63. День прибавляется на воробышиный шаг. Шум весеннего леса усыпил Тимошу, Федот поставил коляску так, чтобы его не разбудило солнце, и сел на березовый пень.
Отвечаю я цыганкам: «Мне-то по сердцуК вольной воле заповедные пути,Да не двинуться, не кинуться, не броситься,Видно, крепко я привязан – не уйти», —напевал он, прикрыв лицо ладонью.
В просветах меж берез серебрилась холодная река, прозрачные, чуть зеленоватые ивы неподвижным облаком застыли на горизонте.
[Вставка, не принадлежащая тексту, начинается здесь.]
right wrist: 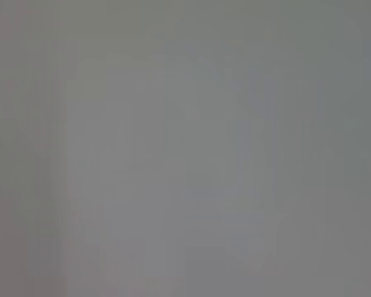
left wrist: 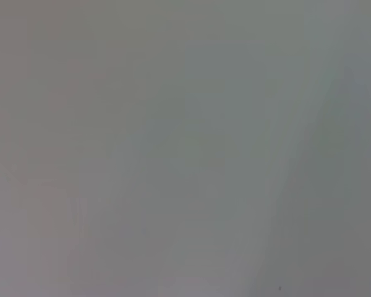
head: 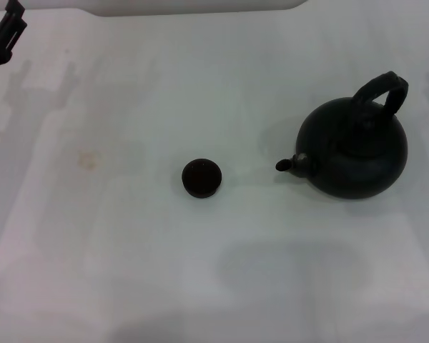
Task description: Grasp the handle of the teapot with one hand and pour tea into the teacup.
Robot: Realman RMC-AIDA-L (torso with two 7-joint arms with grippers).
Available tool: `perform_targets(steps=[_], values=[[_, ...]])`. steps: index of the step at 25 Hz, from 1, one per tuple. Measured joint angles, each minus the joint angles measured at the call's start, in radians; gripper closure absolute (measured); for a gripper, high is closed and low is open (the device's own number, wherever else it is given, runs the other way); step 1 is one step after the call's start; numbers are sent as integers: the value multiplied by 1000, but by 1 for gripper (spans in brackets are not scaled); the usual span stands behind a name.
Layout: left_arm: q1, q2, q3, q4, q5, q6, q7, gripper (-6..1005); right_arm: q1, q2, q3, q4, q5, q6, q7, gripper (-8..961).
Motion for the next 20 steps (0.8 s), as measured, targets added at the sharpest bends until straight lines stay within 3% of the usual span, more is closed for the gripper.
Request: perform_targets(steps=[20], values=[[-2, 0, 0, -9, 0, 3, -4, 122, 5, 0, -23, -1, 1, -2, -8, 77]])
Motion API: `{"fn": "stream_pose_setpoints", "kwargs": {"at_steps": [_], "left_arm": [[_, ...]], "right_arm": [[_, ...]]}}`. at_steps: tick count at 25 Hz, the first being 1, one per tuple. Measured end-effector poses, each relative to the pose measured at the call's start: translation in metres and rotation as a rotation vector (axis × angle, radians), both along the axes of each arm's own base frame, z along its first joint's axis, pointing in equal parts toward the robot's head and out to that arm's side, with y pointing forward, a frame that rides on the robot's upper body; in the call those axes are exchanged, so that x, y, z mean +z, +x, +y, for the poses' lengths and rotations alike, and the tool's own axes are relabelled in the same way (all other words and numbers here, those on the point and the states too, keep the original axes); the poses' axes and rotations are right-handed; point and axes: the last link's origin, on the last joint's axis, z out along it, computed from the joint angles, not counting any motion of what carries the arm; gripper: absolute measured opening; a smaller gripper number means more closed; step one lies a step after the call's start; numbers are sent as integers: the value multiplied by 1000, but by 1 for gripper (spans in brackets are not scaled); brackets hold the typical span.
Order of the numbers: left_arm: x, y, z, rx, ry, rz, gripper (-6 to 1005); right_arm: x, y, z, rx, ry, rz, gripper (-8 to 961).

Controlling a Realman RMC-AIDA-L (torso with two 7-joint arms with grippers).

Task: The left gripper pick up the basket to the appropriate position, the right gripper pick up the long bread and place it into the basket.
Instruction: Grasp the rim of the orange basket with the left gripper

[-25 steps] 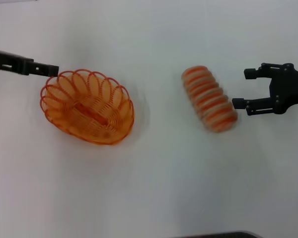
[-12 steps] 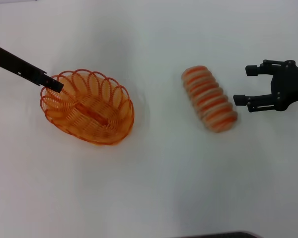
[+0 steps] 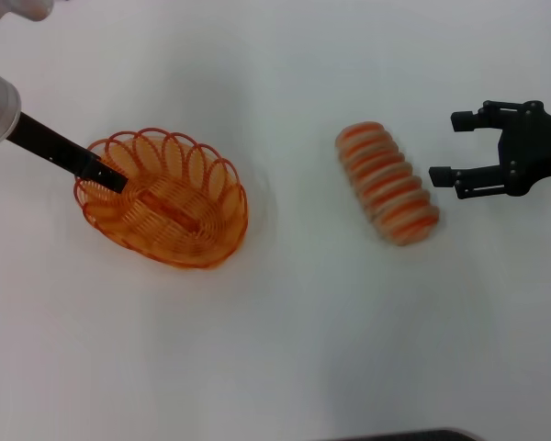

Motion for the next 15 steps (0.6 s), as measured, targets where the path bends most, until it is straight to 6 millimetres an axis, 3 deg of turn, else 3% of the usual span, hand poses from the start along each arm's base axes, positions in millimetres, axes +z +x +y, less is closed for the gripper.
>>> {"fn": "stream_pose_setpoints", "kwargs": {"at_steps": [15], "left_arm": [[-2, 3, 0, 36, 6, -9, 543]], "right_arm": [[2, 1, 1, -13, 14, 7, 916]]}}
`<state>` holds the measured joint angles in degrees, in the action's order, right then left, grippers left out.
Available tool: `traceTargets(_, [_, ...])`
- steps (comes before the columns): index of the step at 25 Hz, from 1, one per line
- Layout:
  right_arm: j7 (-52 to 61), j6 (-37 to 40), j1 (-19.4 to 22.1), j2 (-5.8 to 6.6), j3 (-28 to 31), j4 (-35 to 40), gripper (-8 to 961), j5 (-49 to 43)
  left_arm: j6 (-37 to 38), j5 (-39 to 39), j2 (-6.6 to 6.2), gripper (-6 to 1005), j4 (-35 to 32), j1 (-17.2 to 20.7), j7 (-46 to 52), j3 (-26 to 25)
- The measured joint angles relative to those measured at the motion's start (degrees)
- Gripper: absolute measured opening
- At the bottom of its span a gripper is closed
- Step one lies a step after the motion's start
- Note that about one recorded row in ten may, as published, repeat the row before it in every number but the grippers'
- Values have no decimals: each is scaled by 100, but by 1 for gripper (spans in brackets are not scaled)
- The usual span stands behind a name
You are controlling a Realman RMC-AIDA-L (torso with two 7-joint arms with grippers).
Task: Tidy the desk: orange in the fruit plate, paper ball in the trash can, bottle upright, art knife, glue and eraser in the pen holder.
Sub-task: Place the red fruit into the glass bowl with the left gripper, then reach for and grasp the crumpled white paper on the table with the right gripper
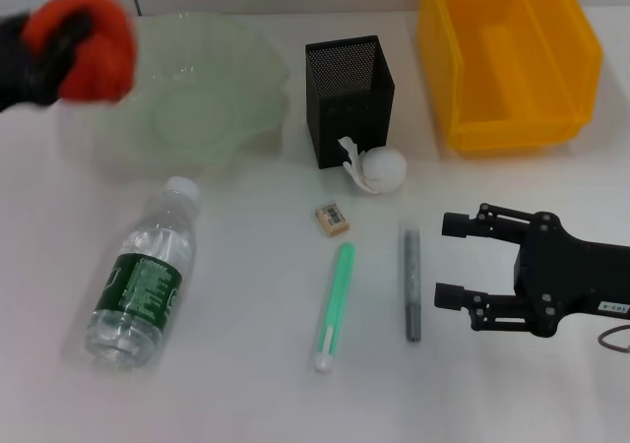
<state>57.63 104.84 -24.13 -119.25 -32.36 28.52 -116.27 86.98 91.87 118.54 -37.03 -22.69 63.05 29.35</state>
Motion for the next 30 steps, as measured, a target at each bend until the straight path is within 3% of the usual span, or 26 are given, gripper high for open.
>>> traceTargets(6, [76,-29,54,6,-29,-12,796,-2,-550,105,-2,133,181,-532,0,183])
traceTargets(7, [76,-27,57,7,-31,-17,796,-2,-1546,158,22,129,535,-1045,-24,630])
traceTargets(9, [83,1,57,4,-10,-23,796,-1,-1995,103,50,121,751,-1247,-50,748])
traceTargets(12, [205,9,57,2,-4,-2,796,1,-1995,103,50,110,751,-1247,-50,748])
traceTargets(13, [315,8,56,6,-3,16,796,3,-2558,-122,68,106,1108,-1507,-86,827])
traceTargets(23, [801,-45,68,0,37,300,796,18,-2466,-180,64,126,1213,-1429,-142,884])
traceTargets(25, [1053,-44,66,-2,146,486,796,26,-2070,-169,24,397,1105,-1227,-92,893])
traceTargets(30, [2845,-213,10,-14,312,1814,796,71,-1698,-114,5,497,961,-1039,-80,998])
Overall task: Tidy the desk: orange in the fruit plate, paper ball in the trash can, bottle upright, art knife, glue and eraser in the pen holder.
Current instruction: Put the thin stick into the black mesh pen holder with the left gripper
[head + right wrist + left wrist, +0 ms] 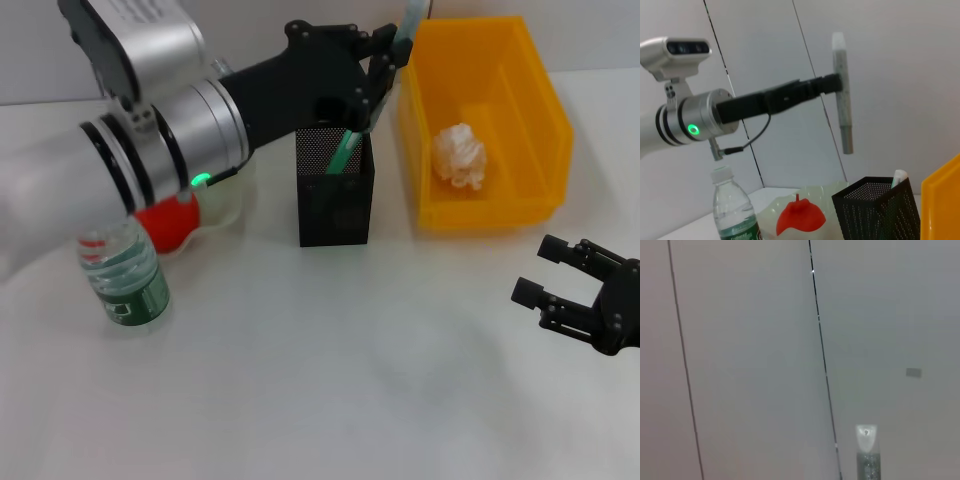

Тимоша с наслаждением посасывал импортную соску.
Вдруг кто-то закрыл Федоту глаза ладонями.
– Аня! – выдохнул Федот.
– Она самая, – ответила Аня и отняла ладони.
– А ты, Анечка, и впрямь думаешь, что мама под поезд попала? – спросил Федот.
– Мы с вами все знаем, – ответила Аня, – а что молчим – так оно лучше. В словах все разбазарится, и станет пусто. Хорошо здесь! – вздохнула Аня. – Впереди столько тепла. Поросята, и те расхрюкались. Побегу, – Аня чмокнула Федота в проплешину. – Молоко в холодильнике.